The website 9nearorg has been blocked in Thailand due to its involvement in a significant data breach. The breach exposed the personal information of 55 million Thai citizens [1] [2], including sensitive details such as full names [2], birthdates [1] [2], ID card numbers [1] [2], and phone numbers [1] [2]. This breach is part of a concerning trend in Thailand, with multiple significant breaches reported in January 2024 alone [1] [2].


The operator of the website, known as “9Near – Hacktivist,” claimed to have accessed and stolen personal information from vaccine registration records. This stolen data [1], which includes personal identifiable information (PII) [1] [3], is now being circulated by cybercriminals known as Naraka. These cybercriminals have targeted various platforms, resulting in the compromise of a large volume of Thai citizens’ personal information.

Thai-based e-commerce [2] [3], fintech [2] [3], and government resources have been specifically targeted due to the abundance of personal documents used for Know Your Customer (KYC) purposes. As a result, Thai citizens are being defrauded, and financial organizations are under attack. Notably, the Bangkok Industrial Gas Company Limited and a stock trading platform have also experienced data breaches [2].

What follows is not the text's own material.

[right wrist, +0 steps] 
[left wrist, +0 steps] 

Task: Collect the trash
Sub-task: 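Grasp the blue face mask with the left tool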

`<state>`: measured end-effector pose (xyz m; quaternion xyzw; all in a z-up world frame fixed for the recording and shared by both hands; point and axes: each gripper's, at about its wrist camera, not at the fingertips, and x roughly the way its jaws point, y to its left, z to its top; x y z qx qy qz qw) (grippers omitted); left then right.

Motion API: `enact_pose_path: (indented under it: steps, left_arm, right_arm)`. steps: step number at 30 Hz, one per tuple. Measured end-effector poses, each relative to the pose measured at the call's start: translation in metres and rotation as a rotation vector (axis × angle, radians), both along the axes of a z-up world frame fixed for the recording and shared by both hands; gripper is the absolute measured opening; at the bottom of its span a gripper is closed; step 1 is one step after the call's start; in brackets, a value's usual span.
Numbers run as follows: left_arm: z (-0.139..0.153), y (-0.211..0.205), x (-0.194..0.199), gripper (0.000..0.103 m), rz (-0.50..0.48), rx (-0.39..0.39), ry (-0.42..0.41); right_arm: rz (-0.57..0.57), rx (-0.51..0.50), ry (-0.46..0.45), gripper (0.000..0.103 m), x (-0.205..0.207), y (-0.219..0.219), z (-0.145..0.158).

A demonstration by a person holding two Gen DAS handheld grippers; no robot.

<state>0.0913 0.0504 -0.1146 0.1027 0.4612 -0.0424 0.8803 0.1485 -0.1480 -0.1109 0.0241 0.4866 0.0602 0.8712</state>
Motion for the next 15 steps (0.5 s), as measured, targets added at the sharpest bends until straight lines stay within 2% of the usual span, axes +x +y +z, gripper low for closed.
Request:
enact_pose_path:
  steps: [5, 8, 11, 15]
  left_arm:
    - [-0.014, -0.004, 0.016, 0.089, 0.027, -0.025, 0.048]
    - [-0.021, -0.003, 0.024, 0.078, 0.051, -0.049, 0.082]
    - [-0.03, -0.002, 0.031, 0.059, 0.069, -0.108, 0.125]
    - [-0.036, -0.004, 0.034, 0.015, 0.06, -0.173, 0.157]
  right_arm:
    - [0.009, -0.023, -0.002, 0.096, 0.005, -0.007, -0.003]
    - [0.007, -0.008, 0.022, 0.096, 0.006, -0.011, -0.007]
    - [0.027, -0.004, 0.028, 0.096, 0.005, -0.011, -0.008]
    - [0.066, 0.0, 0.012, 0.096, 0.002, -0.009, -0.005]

To address these challenges and safeguard the digital economy and citizens’ privacy, cybersecurity firm Resecurity emphasizes the need for robust cybersecurity strategies, stringent data privacy regulations [2], and a culture of digital vigilance [2]. Thailand’s increasing prominence in the digital arena, particularly in the field of Information and Communication Technology (ICT) within the Asia-Pacific region [3], makes it an attractive target for cybercriminals seeking to exploit personal data.


The data breach on the website 9nearorg and the subsequent circulation of stolen personal information have significant impacts on Thai citizens and financial organizations. It highlights the urgent need for stronger cybersecurity measures, stricter data privacy regulations [2], and increased digital awareness among individuals and organizations. Failure to address these challenges could have long-lasting implications for the digital economy and citizens’ privacy in Thailand.